Canada’s largest insurer is dropping its urge for food for writing Alberta auto enterprise.
And that’s due to the province’s ongoing cap on auto insurance coverage charges, Intact CEO Charles Brindamour mentioned in the course of the firm’s 2024 Q2 earnings name.
The speed cap, carried out firstly of this yr, prevents insurers from rising premiums above 3.7%. Many insurers have expressed it’s difficult their profitability.
“Our personal urge for food on this province is decreasing, I’d say, at a fairly good velocity,” mentioned Brindamour. “At this stage, we expect there are very clear options on the desk. We shared these with the federal government. The ball is of their courtroom.”

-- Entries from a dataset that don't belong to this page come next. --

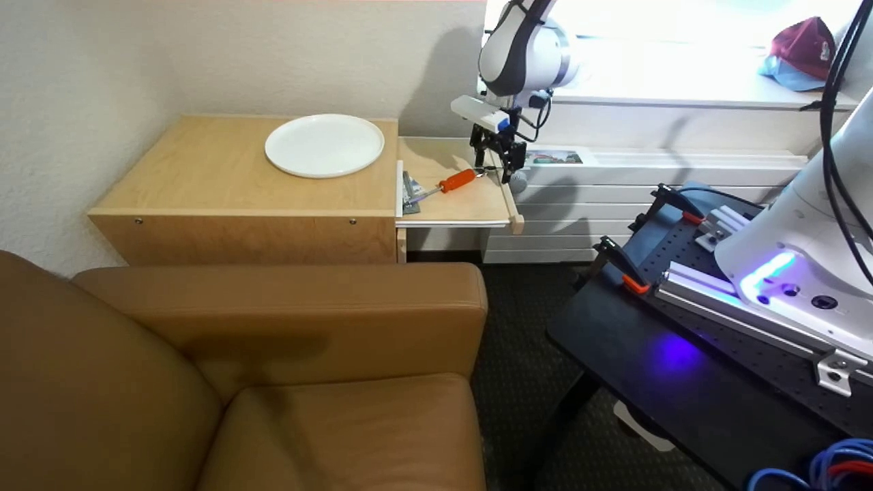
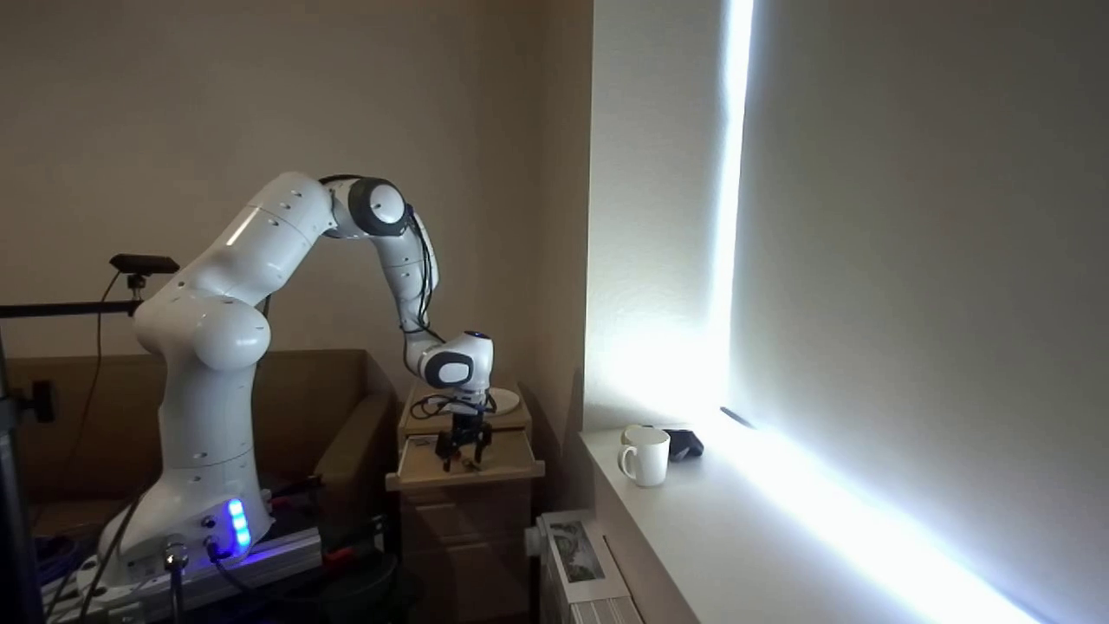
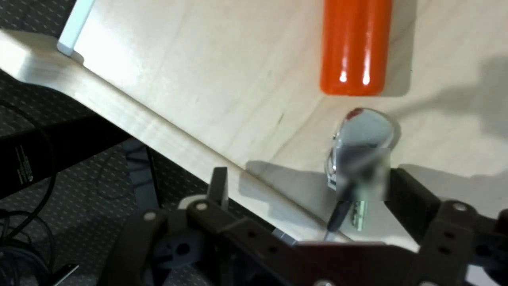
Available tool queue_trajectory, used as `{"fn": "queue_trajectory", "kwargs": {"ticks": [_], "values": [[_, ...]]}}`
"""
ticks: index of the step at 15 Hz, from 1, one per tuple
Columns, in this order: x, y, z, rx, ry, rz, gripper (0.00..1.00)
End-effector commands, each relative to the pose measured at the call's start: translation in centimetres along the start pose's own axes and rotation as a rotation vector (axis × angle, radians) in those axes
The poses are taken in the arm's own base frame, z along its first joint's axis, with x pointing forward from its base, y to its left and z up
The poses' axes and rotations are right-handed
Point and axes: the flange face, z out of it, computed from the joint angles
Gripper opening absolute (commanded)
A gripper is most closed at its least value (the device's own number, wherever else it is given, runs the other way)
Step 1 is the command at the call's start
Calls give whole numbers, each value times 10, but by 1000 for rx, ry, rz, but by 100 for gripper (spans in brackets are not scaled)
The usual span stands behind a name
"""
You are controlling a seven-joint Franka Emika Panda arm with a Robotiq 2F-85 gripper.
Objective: Move the keys from the pullout table to the plate
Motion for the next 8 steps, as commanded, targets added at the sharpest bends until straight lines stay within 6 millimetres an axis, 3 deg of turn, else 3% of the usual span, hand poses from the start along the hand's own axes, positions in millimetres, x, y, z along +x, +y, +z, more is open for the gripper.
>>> {"fn": "queue_trajectory", "kwargs": {"ticks": [1,2,4,8], "values": [[-9,-8,13,39,25,-14,100],[-10,-11,11,62,31,-18,100],[-8,-16,9,84,37,-21,72],[-1,-22,8,101,49,-12,44]]}}
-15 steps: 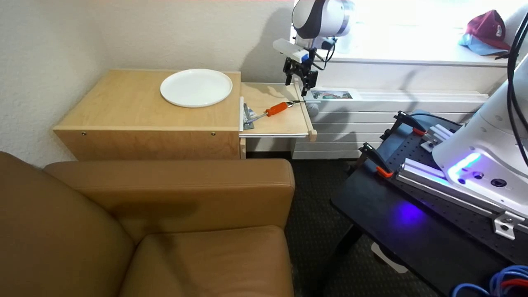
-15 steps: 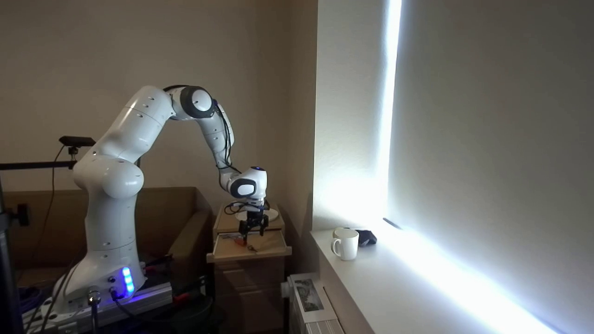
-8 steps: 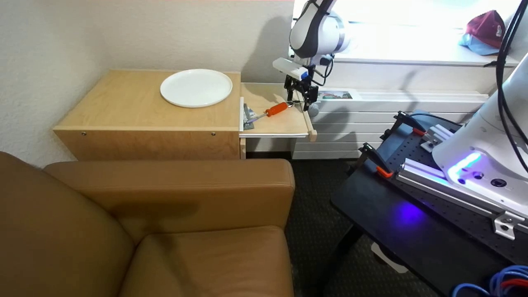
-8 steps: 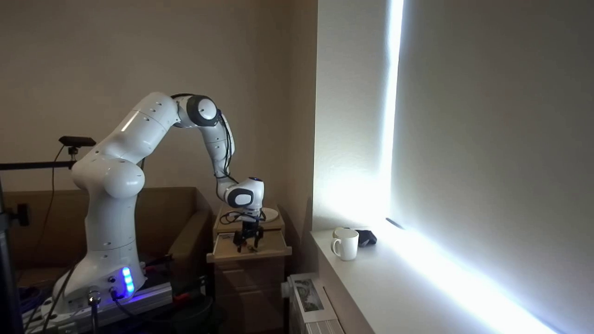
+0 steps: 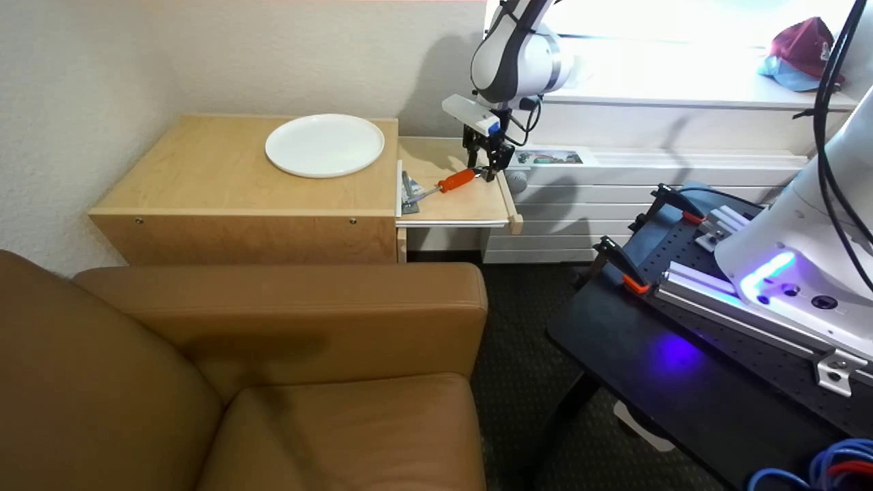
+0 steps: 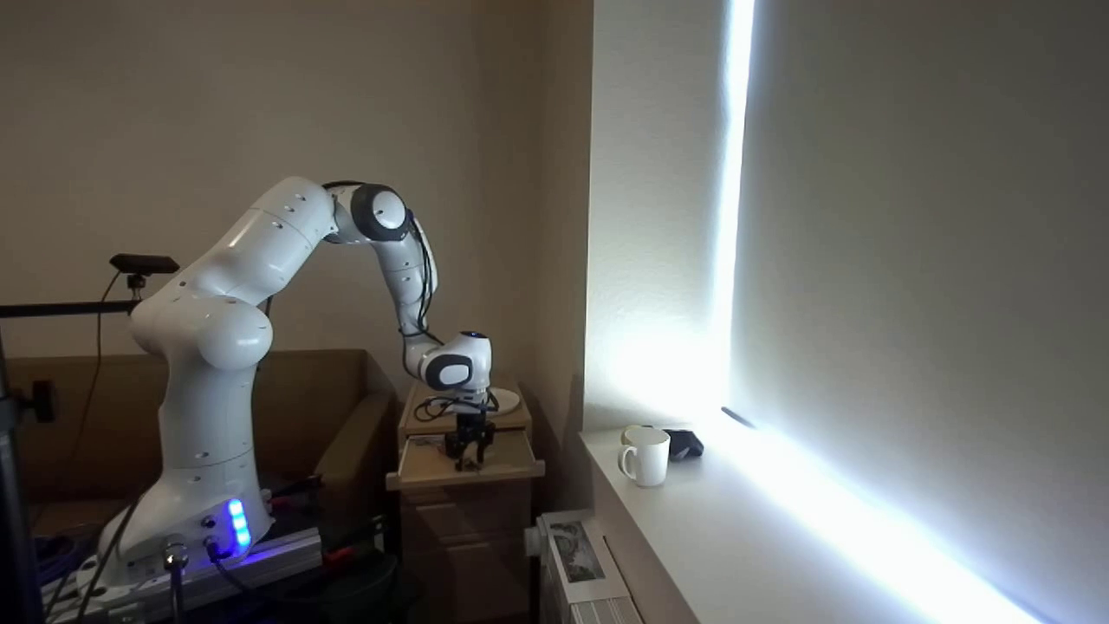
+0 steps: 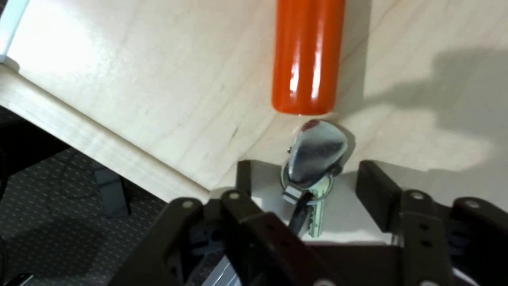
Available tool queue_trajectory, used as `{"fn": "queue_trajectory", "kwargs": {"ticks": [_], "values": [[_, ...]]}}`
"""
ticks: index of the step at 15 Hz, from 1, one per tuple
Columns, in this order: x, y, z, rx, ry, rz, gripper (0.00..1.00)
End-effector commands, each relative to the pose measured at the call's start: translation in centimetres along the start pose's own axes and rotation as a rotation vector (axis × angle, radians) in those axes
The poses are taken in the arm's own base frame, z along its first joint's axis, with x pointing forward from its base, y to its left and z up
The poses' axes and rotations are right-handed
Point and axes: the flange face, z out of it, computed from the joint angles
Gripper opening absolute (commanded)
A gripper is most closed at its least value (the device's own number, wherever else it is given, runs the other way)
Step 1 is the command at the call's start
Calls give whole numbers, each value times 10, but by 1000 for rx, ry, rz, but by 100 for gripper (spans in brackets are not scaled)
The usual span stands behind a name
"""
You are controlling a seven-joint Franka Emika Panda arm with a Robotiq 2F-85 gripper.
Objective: Move the keys from the pullout table to the plate
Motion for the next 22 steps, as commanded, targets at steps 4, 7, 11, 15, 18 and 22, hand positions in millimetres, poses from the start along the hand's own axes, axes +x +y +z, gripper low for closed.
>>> {"fn": "queue_trajectory", "kwargs": {"ticks": [4,7,11,15,18,22], "values": [[16,-7,7,17,34,20,18],[14,-4,-2,-8,23,3,6],[-2,-1,-43,5,41,-98,2],[-33,5,-107,20,89,-271,2],[-66,9,-167,82,151,-441,2],[-94,-6,-202,157,165,-504,2]]}}
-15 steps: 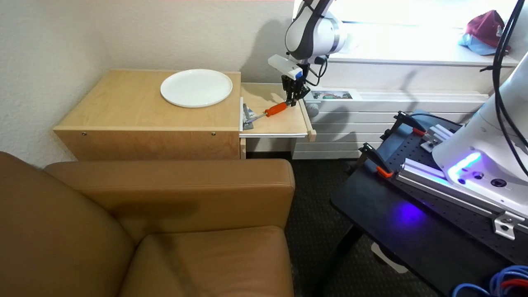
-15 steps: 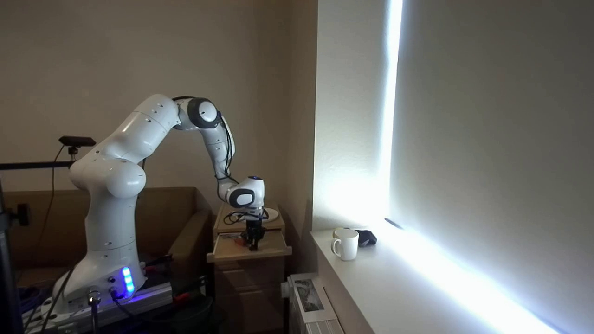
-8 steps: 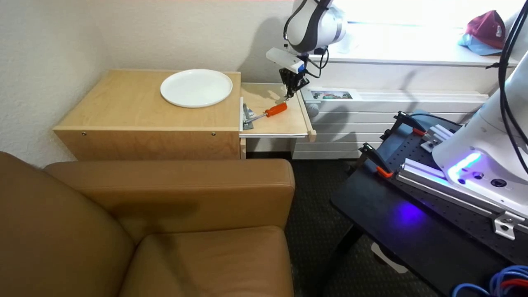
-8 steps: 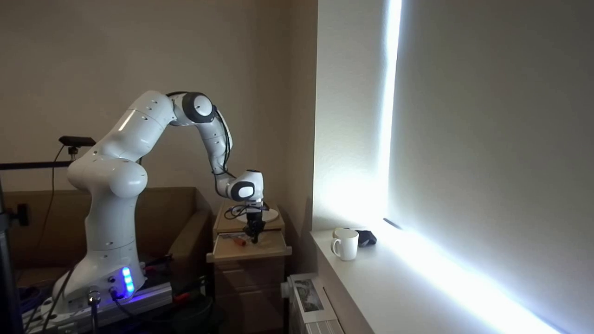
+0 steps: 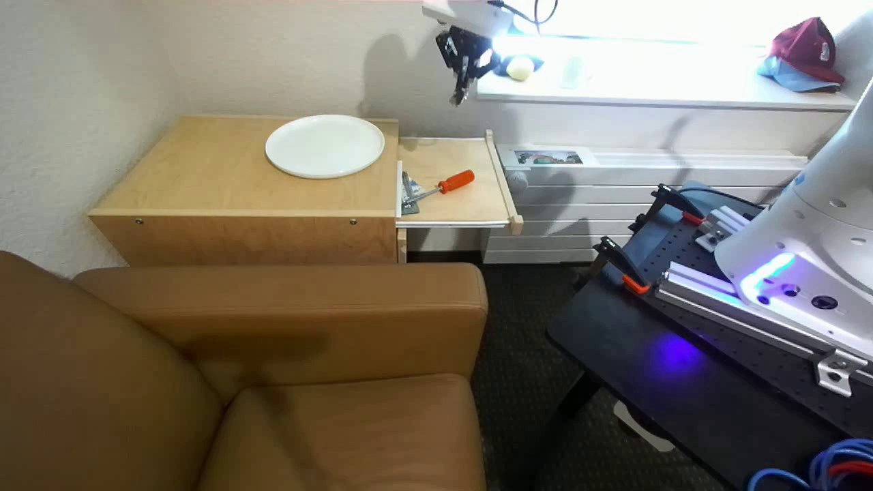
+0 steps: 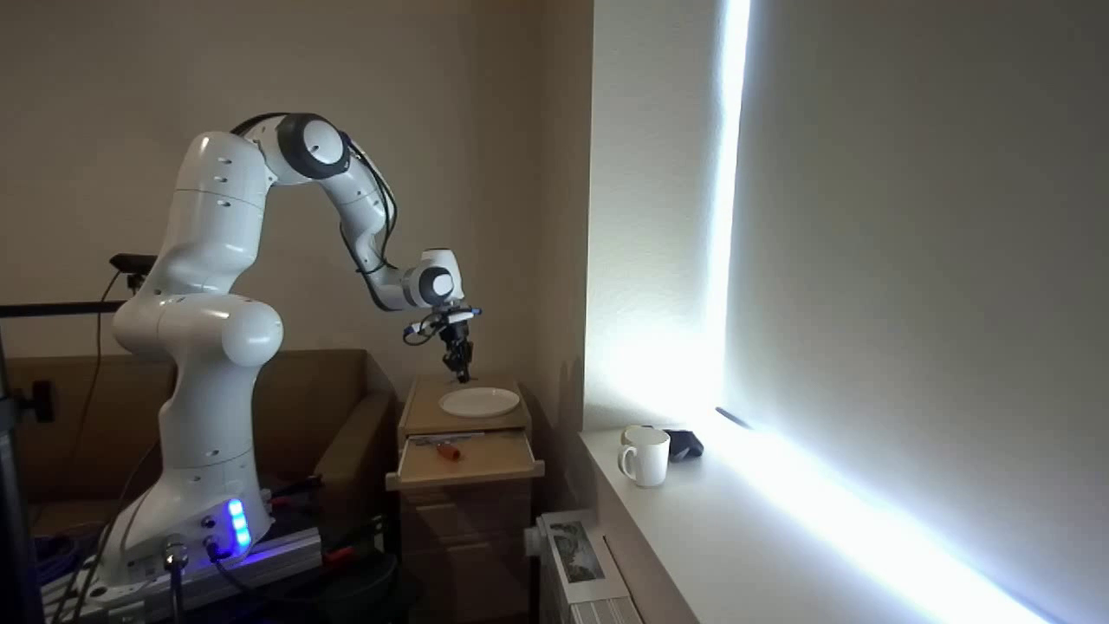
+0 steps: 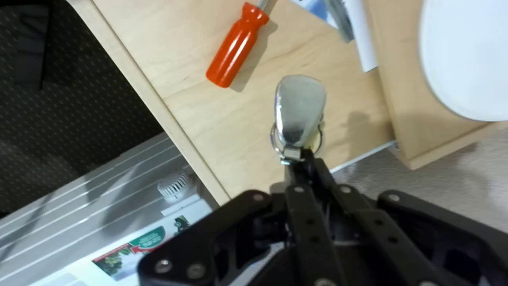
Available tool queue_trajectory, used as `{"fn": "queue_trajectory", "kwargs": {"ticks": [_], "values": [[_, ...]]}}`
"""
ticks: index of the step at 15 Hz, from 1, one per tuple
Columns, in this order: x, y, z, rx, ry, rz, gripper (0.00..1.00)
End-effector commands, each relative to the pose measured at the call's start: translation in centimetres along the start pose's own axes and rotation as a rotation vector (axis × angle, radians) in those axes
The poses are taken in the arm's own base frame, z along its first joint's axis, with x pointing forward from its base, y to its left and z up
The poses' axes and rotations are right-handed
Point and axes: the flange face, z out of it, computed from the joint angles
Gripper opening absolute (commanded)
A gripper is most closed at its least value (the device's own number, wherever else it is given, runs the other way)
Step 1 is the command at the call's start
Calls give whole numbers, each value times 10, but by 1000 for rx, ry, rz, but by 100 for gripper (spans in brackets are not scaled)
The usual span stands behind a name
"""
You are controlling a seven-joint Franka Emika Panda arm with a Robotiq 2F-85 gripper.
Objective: Move the keys from the pullout table to the plate
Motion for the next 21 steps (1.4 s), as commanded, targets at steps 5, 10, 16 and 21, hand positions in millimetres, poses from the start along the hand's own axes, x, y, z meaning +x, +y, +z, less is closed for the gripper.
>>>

Intact wrote $1.1 billion in Alberta auto premiums in 2023, giving it a market share of 27.2%, in line with Canadian Underwriter’s 2024 Stats Information, which makes use of information provided by MSA Analysis.
Brindamour reported Intact is bolstering its advertising and marketing funds for auto jurisdictions the place it makes probably the most sense to put in writing the enterprise. As a result of in different Canadian provinces, Intact desires to “lean in” to writing auto enterprise within the present setting.
“I’d say the exception right here for me stays Alberta, the place there’s this synthetic cap that’s under inflation,” Brindamour mentioned.
Insurers are awaiting results from the federal government’s public session on auto reform. Within the meantime, a number of have begun to take different measures — together with decreasing capability, and even exiting the market altogether.
“It’s very arduous for the trade and consequently gamers, as anticipated, began to exit this market,” says Brindamour. “I do assume that if the cap stays in place, you’ll see extra exit from the market.”
Two corporations lately introduced they’d cease providing auto insurance coverage in Alberta.
Aviva Direct is withdrawing its auto and residential insurance coverage companies from Alberta efficient January 2025. Definity’s subsidiary Sonnet is phasing out its auto insurance coverage in Alberta in December 2024. The businesses, respectively, cited enterprise progress and profitability as their cause for exiting.
And Zenith Insurance Company terminated its relationship with an Alberta brokerage that was promoting its auto insurance coverage in the course of the province’s 2023 charge cap (which was renewed in 2024 for an undetermined interval).
Auto arduous market to proceed
Throughout Canada, Intact ’s private auto premium grew by 11% — up 4 factors because the final quarter — as a consequence of sturdy charge will increase and buyer progress, the corporate mentioned in its 2024 Q2 outcomes. The corporate’s mixed ratio in auto is 91.4%.
However total, the P&C insurance coverage trade faces profitability challenges in auto. And it’s pursuing corrective actions to charges due to it, Brindamour says.
“As such, we anticipate arduous market circumstances to prevail over the following 12 months and trade progress to be within the double digits.”
Within the Canadian P&C trade as an entire, Lamy mentioned he’s seen mixed ratios north of 100% for private auto.
“On our aspect, we’re writing charges in low double-digits proper now,” Lamy mentioned of Intact’s auto charges. “And with the speed approval that we now have already obtained, we’re anticipating to remain on the present charge degree for the rest of the yr.
“We’ll adapt our technique in every province based mostly on the native outlook on tendencies and inflation. And nationally, we’re already rate-adequate. Outdoors of Alberta, we’re in a superb place to execute on charges the place we want them and once we want them.”